Genetic diversity and population structure of H. contortus populations
A panel of eight microsatellites were used to genotype between 14 and 29 individual worms, from each of the seven populations found to contain benzimidazole resistance alleles. Three of these populations were from goats (Pop27G, Pop2G and Pop5G) and four from sheep (Pop1S, Pop24S, Pop3S and Pop13S). Haemonchus contortus showed a high level of overall genetic diversity in all populations with a mean number of alleles per locus of 7.250 ± 1.208 (range 2–17) and expected heterozygosity (He) across all loci ranging between 0.646 and 0.707 (Additional file 3: Table S3). Correction of these values for unequal sample size allowed the diversity between populations to be compared; overall corrected allelic richness (Ac, mean 5.253 ± 0.276) and expected heterozygosity (Hexpc, range 0.642–0.708). There were no statistically significant differences in the overall genetic diversity, as measured by corrected allelic richness or expected heterozygosity, between any of the seven populations (Fig. 2). There were no major departures from linkage equilibrium for any particular combination of loci across all populations indicating that alleles at these loci were randomly associating and not genetically linked (data not shown).
Only 0.003 % of the overall genetic diversity partitioned between populations demonstrating very low genetic sub-structuring of H. contortus between the seven locations. This was also reflected by the very low pairwise FST estimates with only two out of 21 possible pairwise comparisons showing significant values (Table 1). Even in these cases, the FST values were very low; 0.0175 between Pop2G and Pop24S and 0.0145 between Pop2G and Pop13S. There was also no significant genetic differentiation between the H. contortus populations taken from sheep and goats (Table 1). This is consistent with our previous finding in southern India and supports the view that H. contortus is freely shared between the two hosts with little or no host species barrier.
Table 1.
Pop1S | Pop27G | Pop2G | Pop24S | Pop3S | Pop5G | |
---|---|---|---|---|---|---|
Pop27G | 0.0036 | |||||
Pop2G | -0.0089 | 0.0059 | ||||
Pop24S | -0.0057 | 0.0085 | 0.0175 | |||
Pop3S | -0.0369 | 0.0041 | 0.0028 | 0.0062 | ||
Pop5G | -0.0209 | -0.0211 | -0.0137 | -0.0066 | 0.0167 | |
Pop13S | -0.0014 | -0.0511 | 0.0145 | 0.0017 | 0.0111 | -0.0119 |
Pairwise comparisons with statistically significant genetic differentiation (P < 0.001) are highlighted in bold and underlined
Sequence diversity and phylogenetic relationships of H. contortus isotype-1 β-tubulin haplotypes from government farms and pastoral locations
The 328 bp isotype-1 β-tubulin fragment was PCR amplified, cloned and sequenced from pooled DNA from each of the seven parasite populations in which the F200Y (TAC) resistance mutation was detected; three populations from government farms (Pop1S, Pop2G and Pop3S) and four populations from rural locations (Pop24S, Pop27G, Pop5G and Pop13S).

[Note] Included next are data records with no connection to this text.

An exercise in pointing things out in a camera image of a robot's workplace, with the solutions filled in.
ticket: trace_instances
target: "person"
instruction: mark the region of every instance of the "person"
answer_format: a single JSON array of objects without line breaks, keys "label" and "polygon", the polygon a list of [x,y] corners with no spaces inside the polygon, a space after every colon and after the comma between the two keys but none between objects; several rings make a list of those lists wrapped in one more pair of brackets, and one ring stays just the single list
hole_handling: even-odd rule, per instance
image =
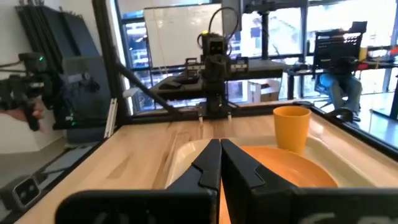
[{"label": "person", "polygon": [[[26,116],[24,114],[24,112],[21,109],[14,109],[14,110],[0,110],[1,114],[6,114],[9,115],[10,117],[18,120],[18,121],[24,121],[26,122]],[[34,111],[32,113],[32,115],[37,118],[37,119],[43,119],[44,118],[44,104],[43,101],[38,98],[35,101],[35,108]],[[40,131],[42,133],[46,133],[46,130],[44,129],[43,126],[40,125]]]},{"label": "person", "polygon": [[[354,120],[360,121],[358,111],[362,93],[361,81],[351,73],[325,73],[320,76],[320,83],[327,89],[328,96],[335,109],[347,108],[354,112]],[[346,101],[343,100],[345,95],[348,97]]]}]

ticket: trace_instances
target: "wooden tabletop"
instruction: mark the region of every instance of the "wooden tabletop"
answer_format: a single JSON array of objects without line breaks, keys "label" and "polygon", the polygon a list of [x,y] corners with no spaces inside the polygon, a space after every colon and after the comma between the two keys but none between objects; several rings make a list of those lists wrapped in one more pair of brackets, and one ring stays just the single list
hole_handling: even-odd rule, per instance
[{"label": "wooden tabletop", "polygon": [[[162,189],[174,152],[199,139],[261,136],[274,132],[272,116],[123,126],[31,208],[17,223],[50,224],[60,202],[88,189]],[[313,115],[310,134],[380,187],[398,187],[398,165]]]}]

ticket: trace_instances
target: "floor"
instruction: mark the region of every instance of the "floor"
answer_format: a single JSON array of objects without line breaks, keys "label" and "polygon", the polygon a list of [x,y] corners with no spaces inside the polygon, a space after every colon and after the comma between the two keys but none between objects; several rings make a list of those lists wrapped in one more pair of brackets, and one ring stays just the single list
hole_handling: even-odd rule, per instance
[{"label": "floor", "polygon": [[[386,118],[370,113],[372,108],[382,108],[383,105],[391,105],[393,93],[382,93],[376,95],[363,95],[361,98],[361,112],[359,117],[362,119],[358,123],[359,127],[371,133],[375,137],[382,139],[394,146],[398,146],[398,123],[389,121]],[[325,102],[317,102],[316,106],[321,106]],[[324,110],[331,111],[333,106],[327,106]],[[12,179],[20,176],[31,174],[44,165],[51,162],[52,164],[46,170],[61,169],[70,166],[91,148],[93,144],[79,147],[78,150],[64,152],[66,140],[64,138],[55,141],[53,144],[44,148],[40,152],[7,154],[0,155],[0,187],[7,184]],[[59,174],[52,174],[48,180],[41,184],[44,187],[51,179],[56,178]],[[0,202],[0,220],[4,218],[8,212]]]}]

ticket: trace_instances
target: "office chair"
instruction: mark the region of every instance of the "office chair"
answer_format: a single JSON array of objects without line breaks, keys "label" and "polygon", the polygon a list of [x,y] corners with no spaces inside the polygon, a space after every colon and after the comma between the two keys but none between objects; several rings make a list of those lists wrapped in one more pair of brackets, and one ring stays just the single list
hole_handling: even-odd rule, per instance
[{"label": "office chair", "polygon": [[[315,50],[313,56],[312,73],[315,79],[314,90],[320,94],[329,95],[325,86],[320,83],[321,74],[317,75],[317,69],[330,71],[332,61],[342,57],[359,57],[363,33],[352,30],[331,30],[315,33]],[[331,105],[330,99],[320,108]]]}]

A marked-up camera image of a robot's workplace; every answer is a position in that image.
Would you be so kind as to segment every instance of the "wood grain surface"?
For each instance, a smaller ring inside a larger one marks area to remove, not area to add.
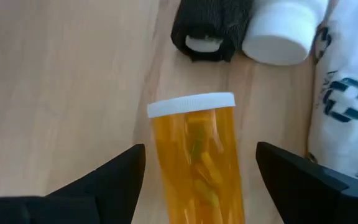
[[[133,223],[168,223],[148,103],[231,91],[248,224],[282,223],[258,141],[306,149],[311,60],[191,63],[170,41],[179,0],[0,0],[0,196],[45,195],[135,143],[147,167]]]

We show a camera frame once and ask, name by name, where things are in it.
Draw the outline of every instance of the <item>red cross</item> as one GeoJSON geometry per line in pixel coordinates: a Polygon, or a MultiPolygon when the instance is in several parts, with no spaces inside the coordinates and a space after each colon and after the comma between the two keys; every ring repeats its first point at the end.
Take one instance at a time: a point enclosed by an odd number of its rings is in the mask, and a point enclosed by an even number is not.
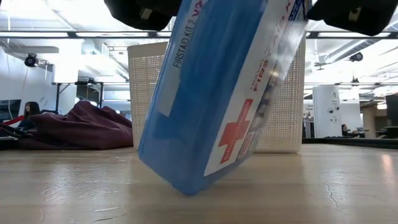
{"type": "Polygon", "coordinates": [[[236,122],[226,124],[223,136],[218,144],[219,147],[227,145],[220,164],[229,160],[229,157],[234,150],[236,141],[244,137],[244,134],[246,133],[250,123],[250,121],[246,121],[246,116],[248,115],[252,103],[253,100],[247,99],[243,104],[238,120],[236,122]]]}

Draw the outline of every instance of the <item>wooden table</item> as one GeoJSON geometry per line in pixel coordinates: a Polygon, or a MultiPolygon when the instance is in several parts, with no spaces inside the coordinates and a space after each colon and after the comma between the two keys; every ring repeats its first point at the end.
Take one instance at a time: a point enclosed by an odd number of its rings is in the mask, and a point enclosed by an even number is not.
{"type": "Polygon", "coordinates": [[[398,151],[254,155],[185,197],[132,149],[0,151],[0,223],[398,223],[398,151]]]}

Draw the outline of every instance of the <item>dark hair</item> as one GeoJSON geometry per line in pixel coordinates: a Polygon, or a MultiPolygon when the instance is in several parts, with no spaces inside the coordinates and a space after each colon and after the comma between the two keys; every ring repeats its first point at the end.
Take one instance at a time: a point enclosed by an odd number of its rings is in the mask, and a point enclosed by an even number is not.
{"type": "Polygon", "coordinates": [[[24,107],[24,117],[25,117],[25,119],[27,119],[29,116],[37,115],[37,114],[40,114],[39,104],[34,102],[34,101],[27,102],[25,104],[25,107],[24,107]],[[26,111],[26,106],[27,105],[29,105],[29,107],[30,107],[30,111],[29,112],[26,111]]]}

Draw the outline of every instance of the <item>mesh basket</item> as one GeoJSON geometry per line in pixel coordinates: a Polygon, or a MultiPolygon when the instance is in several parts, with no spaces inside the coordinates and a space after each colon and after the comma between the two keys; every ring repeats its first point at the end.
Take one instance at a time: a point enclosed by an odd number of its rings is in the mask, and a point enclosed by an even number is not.
{"type": "MultiPolygon", "coordinates": [[[[142,130],[162,66],[167,42],[135,45],[127,49],[134,145],[142,130]]],[[[256,152],[297,152],[302,140],[305,40],[296,53],[284,85],[270,113],[256,152]]]]}

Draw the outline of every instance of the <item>blue first aid kit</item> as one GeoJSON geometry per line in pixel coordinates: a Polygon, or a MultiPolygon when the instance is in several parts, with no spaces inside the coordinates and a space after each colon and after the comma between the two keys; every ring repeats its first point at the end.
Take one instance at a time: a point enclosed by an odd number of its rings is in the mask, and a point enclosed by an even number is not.
{"type": "Polygon", "coordinates": [[[305,0],[183,0],[139,145],[184,194],[230,172],[257,144],[305,33],[305,0]]]}

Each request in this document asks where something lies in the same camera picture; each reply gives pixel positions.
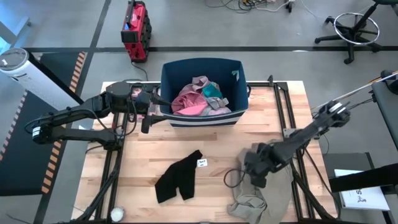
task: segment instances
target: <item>chair base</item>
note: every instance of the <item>chair base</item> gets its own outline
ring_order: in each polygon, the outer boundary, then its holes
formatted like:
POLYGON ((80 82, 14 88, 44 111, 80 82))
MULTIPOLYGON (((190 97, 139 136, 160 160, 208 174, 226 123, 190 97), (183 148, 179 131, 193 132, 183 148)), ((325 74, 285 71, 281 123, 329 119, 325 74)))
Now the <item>chair base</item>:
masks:
MULTIPOLYGON (((335 19, 333 17, 328 17, 325 20, 325 24, 328 24, 329 22, 334 23, 335 19)), ((365 39, 361 37, 362 33, 370 33, 373 34, 371 31, 366 31, 362 30, 365 26, 366 23, 362 23, 360 25, 360 32, 355 32, 354 27, 346 27, 341 25, 339 22, 336 22, 337 29, 343 34, 343 36, 349 40, 352 40, 354 42, 370 42, 368 39, 365 39)), ((321 41, 326 41, 326 40, 343 40, 339 35, 330 35, 326 37, 319 37, 315 39, 315 43, 319 44, 321 41)), ((348 58, 344 60, 345 64, 349 64, 354 61, 354 44, 347 42, 348 46, 348 58)), ((371 43, 368 44, 368 46, 372 49, 372 52, 376 53, 382 49, 382 46, 379 44, 371 43)))

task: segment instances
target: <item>gray clothing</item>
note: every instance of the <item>gray clothing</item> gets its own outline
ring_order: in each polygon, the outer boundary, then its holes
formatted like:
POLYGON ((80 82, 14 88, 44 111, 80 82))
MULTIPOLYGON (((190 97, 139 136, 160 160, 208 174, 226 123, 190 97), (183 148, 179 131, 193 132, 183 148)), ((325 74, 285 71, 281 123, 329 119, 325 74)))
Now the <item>gray clothing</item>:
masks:
MULTIPOLYGON (((256 151, 258 144, 251 149, 243 149, 238 156, 240 169, 244 170, 244 157, 248 150, 256 151)), ((231 173, 231 185, 241 179, 241 173, 231 173)), ((278 224, 282 221, 292 197, 292 169, 289 166, 266 176, 266 187, 261 189, 250 184, 250 176, 233 188, 235 203, 228 205, 230 215, 240 217, 250 224, 278 224)))

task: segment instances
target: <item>red toolbox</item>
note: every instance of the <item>red toolbox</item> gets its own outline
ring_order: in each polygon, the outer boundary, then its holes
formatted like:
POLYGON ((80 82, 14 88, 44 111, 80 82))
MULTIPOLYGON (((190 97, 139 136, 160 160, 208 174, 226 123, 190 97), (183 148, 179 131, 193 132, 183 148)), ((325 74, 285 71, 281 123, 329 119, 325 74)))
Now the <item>red toolbox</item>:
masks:
POLYGON ((132 63, 147 61, 151 32, 145 3, 129 1, 121 37, 132 63))

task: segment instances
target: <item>pink clothing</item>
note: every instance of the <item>pink clothing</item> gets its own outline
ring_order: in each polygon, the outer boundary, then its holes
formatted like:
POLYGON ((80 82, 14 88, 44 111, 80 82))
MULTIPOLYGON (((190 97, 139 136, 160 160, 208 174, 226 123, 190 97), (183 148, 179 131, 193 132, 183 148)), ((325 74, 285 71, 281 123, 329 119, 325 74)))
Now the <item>pink clothing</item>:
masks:
POLYGON ((206 76, 192 78, 192 83, 186 85, 172 102, 174 114, 200 115, 207 107, 206 99, 201 94, 201 89, 210 83, 206 76))

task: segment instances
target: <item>office chair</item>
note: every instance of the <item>office chair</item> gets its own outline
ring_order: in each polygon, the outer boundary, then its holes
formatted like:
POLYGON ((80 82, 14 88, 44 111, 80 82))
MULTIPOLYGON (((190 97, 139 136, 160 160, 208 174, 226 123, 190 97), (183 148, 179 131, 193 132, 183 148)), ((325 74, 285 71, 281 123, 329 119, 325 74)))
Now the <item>office chair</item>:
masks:
POLYGON ((374 43, 377 38, 379 38, 380 30, 379 26, 374 22, 370 17, 370 15, 376 10, 377 5, 394 5, 398 4, 398 0, 373 0, 375 4, 371 6, 368 11, 365 12, 364 15, 359 13, 347 12, 339 15, 336 18, 328 17, 325 20, 325 23, 332 22, 335 27, 335 31, 337 35, 330 35, 326 37, 319 37, 315 39, 315 43, 319 44, 324 40, 345 40, 347 41, 348 46, 348 58, 344 60, 345 64, 349 64, 354 61, 354 45, 368 45, 372 48, 372 52, 378 52, 382 49, 382 46, 374 43), (354 15, 355 16, 355 24, 353 27, 343 26, 338 22, 338 19, 342 16, 354 15), (358 16, 362 16, 362 18, 357 22, 358 16), (364 30, 366 26, 366 22, 370 21, 377 29, 377 32, 364 30), (375 35, 376 38, 373 40, 368 40, 361 37, 362 34, 372 34, 375 35))

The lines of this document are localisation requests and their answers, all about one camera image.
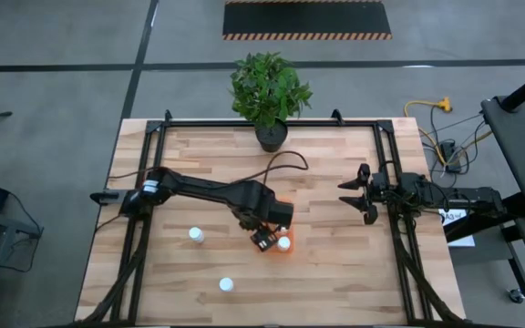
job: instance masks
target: green plant
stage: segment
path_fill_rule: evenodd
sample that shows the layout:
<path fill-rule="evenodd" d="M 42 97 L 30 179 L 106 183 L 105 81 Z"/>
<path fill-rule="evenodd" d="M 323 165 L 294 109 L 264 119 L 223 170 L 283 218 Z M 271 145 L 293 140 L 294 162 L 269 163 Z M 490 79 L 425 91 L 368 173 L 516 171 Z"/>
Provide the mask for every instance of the green plant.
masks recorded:
<path fill-rule="evenodd" d="M 236 62 L 231 74 L 234 96 L 232 110 L 255 124 L 270 128 L 275 118 L 285 121 L 295 113 L 301 115 L 304 106 L 311 108 L 309 83 L 301 85 L 290 63 L 279 54 L 249 54 Z"/>

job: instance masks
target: potted plant
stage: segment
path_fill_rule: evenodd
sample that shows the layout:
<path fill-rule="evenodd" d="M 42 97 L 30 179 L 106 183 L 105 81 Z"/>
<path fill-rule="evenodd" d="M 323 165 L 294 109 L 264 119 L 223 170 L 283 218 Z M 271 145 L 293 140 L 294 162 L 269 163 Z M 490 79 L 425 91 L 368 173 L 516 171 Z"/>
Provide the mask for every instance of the potted plant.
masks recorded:
<path fill-rule="evenodd" d="M 231 74 L 232 110 L 254 123 L 262 149 L 274 152 L 287 138 L 287 117 L 301 115 L 304 106 L 311 108 L 309 83 L 301 85 L 278 53 L 249 54 L 236 64 L 238 69 Z"/>

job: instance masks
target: white cup
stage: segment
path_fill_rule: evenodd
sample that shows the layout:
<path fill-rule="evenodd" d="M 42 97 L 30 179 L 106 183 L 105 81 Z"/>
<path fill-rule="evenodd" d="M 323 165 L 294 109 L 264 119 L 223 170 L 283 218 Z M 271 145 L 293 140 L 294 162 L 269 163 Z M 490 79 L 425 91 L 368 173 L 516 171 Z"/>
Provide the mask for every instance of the white cup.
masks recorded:
<path fill-rule="evenodd" d="M 234 289 L 234 282 L 230 278 L 220 279 L 220 290 L 223 292 L 231 292 Z"/>
<path fill-rule="evenodd" d="M 279 238 L 277 247 L 279 248 L 279 251 L 289 251 L 291 248 L 291 240 L 289 240 L 289 237 L 283 236 Z"/>
<path fill-rule="evenodd" d="M 190 232 L 188 233 L 190 235 L 190 238 L 193 241 L 196 241 L 197 243 L 203 243 L 204 242 L 204 233 L 201 231 L 198 227 L 193 227 L 190 229 Z"/>

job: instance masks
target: black flower pot
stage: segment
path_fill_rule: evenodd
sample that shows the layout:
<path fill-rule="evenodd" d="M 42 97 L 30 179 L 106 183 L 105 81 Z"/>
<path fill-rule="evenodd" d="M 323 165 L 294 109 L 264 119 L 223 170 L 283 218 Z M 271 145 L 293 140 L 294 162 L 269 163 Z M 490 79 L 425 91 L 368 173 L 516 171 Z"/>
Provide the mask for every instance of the black flower pot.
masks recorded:
<path fill-rule="evenodd" d="M 276 118 L 275 123 L 271 128 L 259 127 L 256 128 L 254 132 L 264 151 L 275 152 L 279 150 L 281 145 L 287 139 L 288 130 L 287 125 L 279 118 Z"/>

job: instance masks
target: white label
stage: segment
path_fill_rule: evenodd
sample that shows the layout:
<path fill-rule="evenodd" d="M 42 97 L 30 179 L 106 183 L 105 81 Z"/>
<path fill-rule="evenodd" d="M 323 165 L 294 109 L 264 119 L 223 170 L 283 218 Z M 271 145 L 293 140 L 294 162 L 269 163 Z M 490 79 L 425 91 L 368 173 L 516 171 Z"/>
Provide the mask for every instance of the white label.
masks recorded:
<path fill-rule="evenodd" d="M 438 210 L 438 213 L 445 218 L 443 226 L 448 225 L 449 223 L 455 222 L 457 220 L 462 220 L 465 218 L 467 213 L 465 210 Z M 460 240 L 452 241 L 448 244 L 449 247 L 475 247 L 475 241 L 473 236 L 463 237 Z"/>

Following bioinformatic filtering (see Methods), a total of 21 different isotype-1 β-tubulin haplotypes (GenBank accession numbers KR269920–KR269940) were identified in the 89 sequences generated from the seven populations. Six out of the twenty one haplotypes encoded the F200Y(TAC) resistance polymorphism. Summary statistics of the isotype-1 β-tubulin fragment diversity are shown in Additional file 4: Table S4.
A SplitsTree network was constructed with all twenty one isotype-1 β-tubulin haplotypes to examine their phylogenetic relationships (Fig. 3). The F200Y(TAC) resistance polymorphism was present on haplotypes located in four different parts of the network. Each of these resistance haplotypes were more closely related to one or more susceptible haplotypes than to any of the other resistance haplotypes suggesting they were independently derived. A maximum likelihood (ML) tree was also constructed and showed the same phylogenetic relationships (Additional file 5: Figure S2).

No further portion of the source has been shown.